И я тоже был неправдоподобно счастлив, хотя и не решался тем хвастаться. Ну кого удивишь, что никогда не думал, как появлялся обед на столе и та одежда, которую носил, и книги, какие запоем читал. Кого удивит, что мне пришлось жить в селе, где вплотную протекают не одна, а две речки, кругом просторные леса, молочные туманы под луной и раздольные закаты по вечерам. А золотые окуни, попадавшие мне на переметы, а ядреные рыжики осенью по пожням… Кого этим удивишь, если не пил и не веселился наудалую, не сходился с женщинами, не ездил по большим городам, не сорил там деньгами. Высмеют. Я ревниво оберегал свое прошлое немудреное счастье.
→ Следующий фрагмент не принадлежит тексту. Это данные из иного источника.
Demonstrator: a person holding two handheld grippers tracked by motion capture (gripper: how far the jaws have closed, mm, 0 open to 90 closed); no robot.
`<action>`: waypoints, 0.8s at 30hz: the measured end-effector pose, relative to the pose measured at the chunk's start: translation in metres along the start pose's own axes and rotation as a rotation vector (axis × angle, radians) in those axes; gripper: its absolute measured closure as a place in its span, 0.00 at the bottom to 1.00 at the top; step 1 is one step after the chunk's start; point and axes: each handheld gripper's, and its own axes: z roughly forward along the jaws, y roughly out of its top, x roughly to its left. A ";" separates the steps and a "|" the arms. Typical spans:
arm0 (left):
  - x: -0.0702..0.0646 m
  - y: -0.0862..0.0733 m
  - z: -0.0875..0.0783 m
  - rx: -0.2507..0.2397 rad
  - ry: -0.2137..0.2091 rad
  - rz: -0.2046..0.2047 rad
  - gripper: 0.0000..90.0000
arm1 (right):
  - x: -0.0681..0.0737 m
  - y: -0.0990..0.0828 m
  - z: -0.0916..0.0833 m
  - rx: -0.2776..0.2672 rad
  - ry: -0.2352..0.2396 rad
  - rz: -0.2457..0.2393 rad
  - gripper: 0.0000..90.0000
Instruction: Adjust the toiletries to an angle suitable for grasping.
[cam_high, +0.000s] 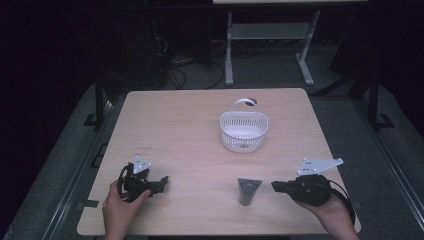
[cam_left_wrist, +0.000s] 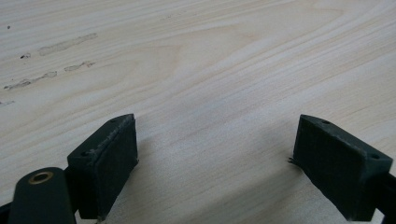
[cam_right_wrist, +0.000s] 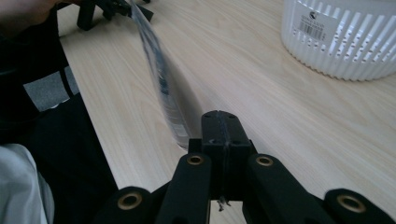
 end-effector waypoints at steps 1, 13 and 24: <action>0.000 0.000 0.000 0.000 0.000 0.000 0.14 | 0.001 0.001 0.000 -0.002 0.003 -0.003 1.00; 0.000 0.000 0.000 0.002 -0.001 0.001 0.14 | 0.013 0.013 -0.002 -0.032 0.048 -0.033 1.00; 0.000 0.000 0.000 0.002 0.000 0.000 0.14 | 0.020 0.020 -0.002 -0.047 0.066 -0.055 1.00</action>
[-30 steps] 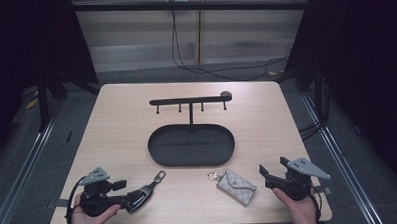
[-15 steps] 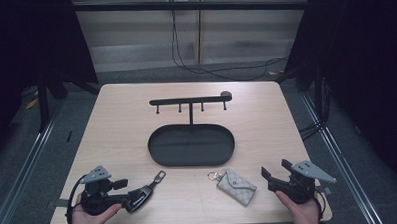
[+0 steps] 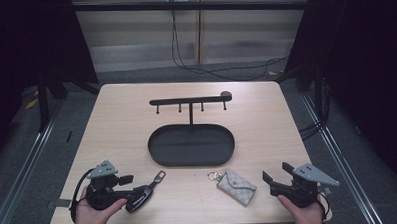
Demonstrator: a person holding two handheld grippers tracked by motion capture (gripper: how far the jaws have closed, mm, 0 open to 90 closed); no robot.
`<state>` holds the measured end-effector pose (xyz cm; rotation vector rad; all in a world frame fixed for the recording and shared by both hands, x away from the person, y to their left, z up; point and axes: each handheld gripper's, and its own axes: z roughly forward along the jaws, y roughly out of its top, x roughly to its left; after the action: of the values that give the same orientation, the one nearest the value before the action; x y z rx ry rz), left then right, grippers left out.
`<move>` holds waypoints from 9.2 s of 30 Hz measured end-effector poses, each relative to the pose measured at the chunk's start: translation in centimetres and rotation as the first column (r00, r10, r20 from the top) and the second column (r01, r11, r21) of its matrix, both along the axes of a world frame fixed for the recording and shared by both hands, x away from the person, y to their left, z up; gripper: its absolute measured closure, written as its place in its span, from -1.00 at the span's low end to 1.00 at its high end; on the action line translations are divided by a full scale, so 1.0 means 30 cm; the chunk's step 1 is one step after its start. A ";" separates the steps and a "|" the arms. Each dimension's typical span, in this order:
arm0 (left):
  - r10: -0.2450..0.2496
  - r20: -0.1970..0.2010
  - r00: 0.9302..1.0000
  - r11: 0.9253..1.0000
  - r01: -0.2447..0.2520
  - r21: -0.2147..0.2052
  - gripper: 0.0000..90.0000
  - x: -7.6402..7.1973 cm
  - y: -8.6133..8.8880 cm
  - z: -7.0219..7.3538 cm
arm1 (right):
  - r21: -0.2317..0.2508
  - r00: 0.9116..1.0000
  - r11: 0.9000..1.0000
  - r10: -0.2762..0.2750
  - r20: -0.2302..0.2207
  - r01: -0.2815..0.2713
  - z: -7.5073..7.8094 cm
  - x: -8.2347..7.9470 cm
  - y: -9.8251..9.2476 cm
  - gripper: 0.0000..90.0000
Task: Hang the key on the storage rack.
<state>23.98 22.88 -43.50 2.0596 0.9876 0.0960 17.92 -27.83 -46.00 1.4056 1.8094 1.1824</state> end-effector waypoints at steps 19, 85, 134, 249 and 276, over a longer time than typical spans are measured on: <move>-0.053 -0.051 0.997 0.987 0.060 0.148 -0.08 0.097 -0.084 0.066 | 0.023 1.000 1.000 0.014 -0.018 -0.013 0.005 0.000 -0.007 -0.51; -0.109 -0.390 0.914 0.815 0.307 0.492 0.39 0.323 -0.341 -0.081 | 0.012 0.996 0.999 0.048 -0.070 -0.047 -0.007 0.019 0.005 -0.58; -0.080 -0.378 0.922 0.784 0.292 0.548 0.57 0.318 -0.363 -0.066 | -0.020 0.996 0.999 0.032 -0.088 -0.034 -0.011 0.023 0.009 -0.57; -0.016 -0.326 0.945 0.828 0.195 0.525 0.57 0.535 -0.317 0.480 | -0.005 0.995 0.999 0.031 -0.098 -0.032 -0.011 0.025 0.005 -0.58; 0.066 -0.332 0.941 0.814 0.142 0.564 0.57 0.663 -0.408 0.464 | -0.004 0.994 0.999 0.044 -0.102 -0.045 -0.013 0.028 0.005 -0.57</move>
<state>43.88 10.65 -29.58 2.7300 1.2346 0.0220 18.75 -27.67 -46.39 1.4525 1.9219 1.1448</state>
Повизгивают сторонние пули, у пехотинцев в траншее захлебывается станковый пулемет, давит, должно быть, огневую точку противника.
Ефим вздыхает.
— Да-а… Хоть и пустяковая жизнь, но и та хороша.
Нинкин обижается.
— Пустяко-вая-а… Ты-то что видел в своей жизни, мужик?
— Работу видел. Я с девяти лет в работе, что конь.
Нинкин не успел восторжествовать. Истеричный вопль, рвется мина! На меня сверху обрушивается что-то грузное, вминает в землю. Секунду не смею дышать. Придавивший груз заворочался, едва не ломая мне кости, жалобно помянул бога-мать, втиснулся между мной и Ефимом. Из наползшей каски серый нос и угловато-тяжелый, темный от щетины подбородок — Глухарев Сашка. Он плотно прижат ко мне, и я ощущаю, как крупно дрожит его сильное тело.
— Ты не ранен?
Сашка лишь беззвучно оскалился. Выпрастываюсь, тянусь к телефону, вызываю:
— Фиалка! Мы отключаемся.
— Об… об-божди!.. — стонет Сашка и вдруг вскипает: — В-вы! Припухаете тут, а я тащись за вами на карачках! Там снайпер бьет, тут мины… Чуликова он бережет! Чуликова, видишь ли, убить может, а меня ему не жаль, я отпетый!.. Чуликов-то в армии без году неделя, а я кадровую ломал!..
Сашка кричит, но в голосе бессилие. Я обрываю его:
— Цел? Тогда веди.
— Убьют меня, ребята! Чую, убьют…
Нинкин хохотнул.
— За мои штаны держись. Я заговоренный.
Ефим начал подыматься.
— Э-э, семи смертям не бывать, одной не миновать. Давай, парень, по обмятой дорожке. Мы за тобой по одному.
Затравленно отвернувшись, Сашка через силу зашевелился, длиннорукий, нескладно костистый, словно старая лошадь, полез наружу.
Сначала пехотная траншея отступала от нас косо, как бы нехотя, но скоро словно провалилась под землю. Мы одни, открытые противнику, ползем по полого вздымающемуся куску степи. Впереди Сашка, я за ним. Движения у Сашки судорожные, но не бестолковые, пластается, приспособляясь к каждому бугорку, каждой вмятинке, даже к растрепанным полынным кустикам. Я повторяю в точности его путь, волоку за собой разматывающуюся катушку — третью, последнюю из взятых. Похоже, нас не замечают, пули проходят стороной, мины рядом не падают.